We are nearly there. The twenty first and final Famous Five book is sitting on the bedside table, waiting patiently to be finished. For the past year, my daughter and I have read one every night before bed. A chapter or two, sometimes more if the adventure was particularly gripping.
That makes twenty one adventures in total. Twenty one tales of smugglers, tunnels, hidden treasures, secret maps and villains lurking in lonely cottages. Twenty one opportunities to escape into a world where children are left to roam free, solve mysteries, and eat enormous packed lunches.
She is eight years old and absolutely hooked. And if I am honest, so am I.
Why these old stories still sing
It has been a joy to rediscover these books, not just as entertainment but as little creative masterclasses. They may feel old fashioned at times, but they are bursting with imagination. There is no digital noise, no ironic distance, no algorithms nudging the plot along. Just good old fashioned storytelling that invites you to lean in and wonder what happens next.
Every book is a creative blueprint. The children spot a clue, follow a hunch and find themselves tangled up in something far bigger than expected. There are problems to solve, codes to crack, maps to draw and secrets to uncover. And crucially, the grown ups are rarely involved. The children are trusted to figure it all out. That sense of independence, of resourcefulness, of inventing your own adventure, is where the real magic lies.
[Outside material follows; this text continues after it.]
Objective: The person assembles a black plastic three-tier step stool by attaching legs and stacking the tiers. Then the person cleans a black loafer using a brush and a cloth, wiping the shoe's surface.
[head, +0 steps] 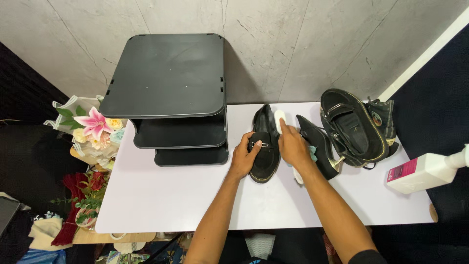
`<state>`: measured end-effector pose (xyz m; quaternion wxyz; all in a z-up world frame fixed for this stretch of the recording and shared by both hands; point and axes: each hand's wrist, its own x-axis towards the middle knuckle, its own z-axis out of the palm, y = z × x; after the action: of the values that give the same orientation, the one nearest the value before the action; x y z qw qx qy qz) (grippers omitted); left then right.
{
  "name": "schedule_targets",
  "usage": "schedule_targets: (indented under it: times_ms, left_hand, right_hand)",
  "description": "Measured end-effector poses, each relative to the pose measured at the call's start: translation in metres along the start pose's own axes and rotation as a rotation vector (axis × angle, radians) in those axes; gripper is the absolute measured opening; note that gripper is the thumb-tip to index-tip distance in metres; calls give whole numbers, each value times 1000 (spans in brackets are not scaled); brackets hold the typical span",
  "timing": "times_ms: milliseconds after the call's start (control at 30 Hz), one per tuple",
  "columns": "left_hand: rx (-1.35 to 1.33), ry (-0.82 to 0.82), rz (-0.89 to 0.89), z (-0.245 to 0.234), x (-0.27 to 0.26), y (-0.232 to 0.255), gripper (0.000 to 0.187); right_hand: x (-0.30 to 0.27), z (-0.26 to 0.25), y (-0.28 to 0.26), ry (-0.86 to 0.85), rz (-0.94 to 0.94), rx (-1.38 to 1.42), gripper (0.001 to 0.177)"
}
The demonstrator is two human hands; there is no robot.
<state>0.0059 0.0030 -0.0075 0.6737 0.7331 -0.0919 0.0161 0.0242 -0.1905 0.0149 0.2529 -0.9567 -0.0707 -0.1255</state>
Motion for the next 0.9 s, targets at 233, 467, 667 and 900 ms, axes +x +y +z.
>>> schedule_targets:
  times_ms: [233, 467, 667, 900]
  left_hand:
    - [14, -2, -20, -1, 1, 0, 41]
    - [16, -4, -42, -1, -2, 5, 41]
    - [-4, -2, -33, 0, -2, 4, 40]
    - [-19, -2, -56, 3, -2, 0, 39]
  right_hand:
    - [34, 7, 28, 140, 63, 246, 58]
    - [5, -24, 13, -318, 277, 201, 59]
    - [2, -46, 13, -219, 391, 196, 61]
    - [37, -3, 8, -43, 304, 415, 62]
Reading them aloud each night has reminded me of what creativity felt like before it came with deadlines and feedback forms. These books are scrappy and a bit repetitive, yes. But they are also full of energy and possibility. They encourage you to think freely, to imagine openly and to make up your own rules as you go.
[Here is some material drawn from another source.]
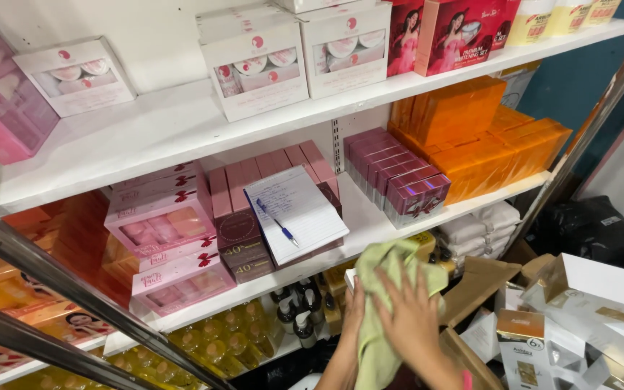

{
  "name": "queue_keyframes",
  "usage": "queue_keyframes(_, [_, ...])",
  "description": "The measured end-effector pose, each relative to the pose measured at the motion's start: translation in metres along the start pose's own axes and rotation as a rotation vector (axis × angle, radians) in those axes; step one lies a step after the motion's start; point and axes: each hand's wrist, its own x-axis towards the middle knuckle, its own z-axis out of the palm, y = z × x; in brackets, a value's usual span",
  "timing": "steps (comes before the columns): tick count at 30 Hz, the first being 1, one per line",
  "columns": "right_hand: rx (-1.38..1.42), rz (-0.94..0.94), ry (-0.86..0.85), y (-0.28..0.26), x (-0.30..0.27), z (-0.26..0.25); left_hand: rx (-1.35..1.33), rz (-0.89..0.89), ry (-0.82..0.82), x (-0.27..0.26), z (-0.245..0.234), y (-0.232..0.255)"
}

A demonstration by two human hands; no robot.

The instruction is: Wiping down boxed beauty products with a cloth and recording inventory on a notepad.

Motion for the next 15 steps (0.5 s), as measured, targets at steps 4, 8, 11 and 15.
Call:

When stories spark something new
My daughter now draws scenes from the stories and writes her own versions with different characters. The cat often features, usually as the villain. She builds forts and calls them Kirrin Castle. She plays outside in the garden and comes back with dramatic tales of hidden caves behind the shed.
This is what happens when stories spark something. They turn into other stories. They live on in sketches and games and conversations at breakfast. They grow. And I suppose that is what creativity really is. Not a perfect idea or a polished outcome, but a feeling that moves you to start something of your own.
So as we finish this final book, I find myself a little bit grateful to Enid Blyton. Not just for the nostalgia, but for the reminder that a good story, simply told, can still open doors in the mind. Even after all these years. Even when you think you know how it ends.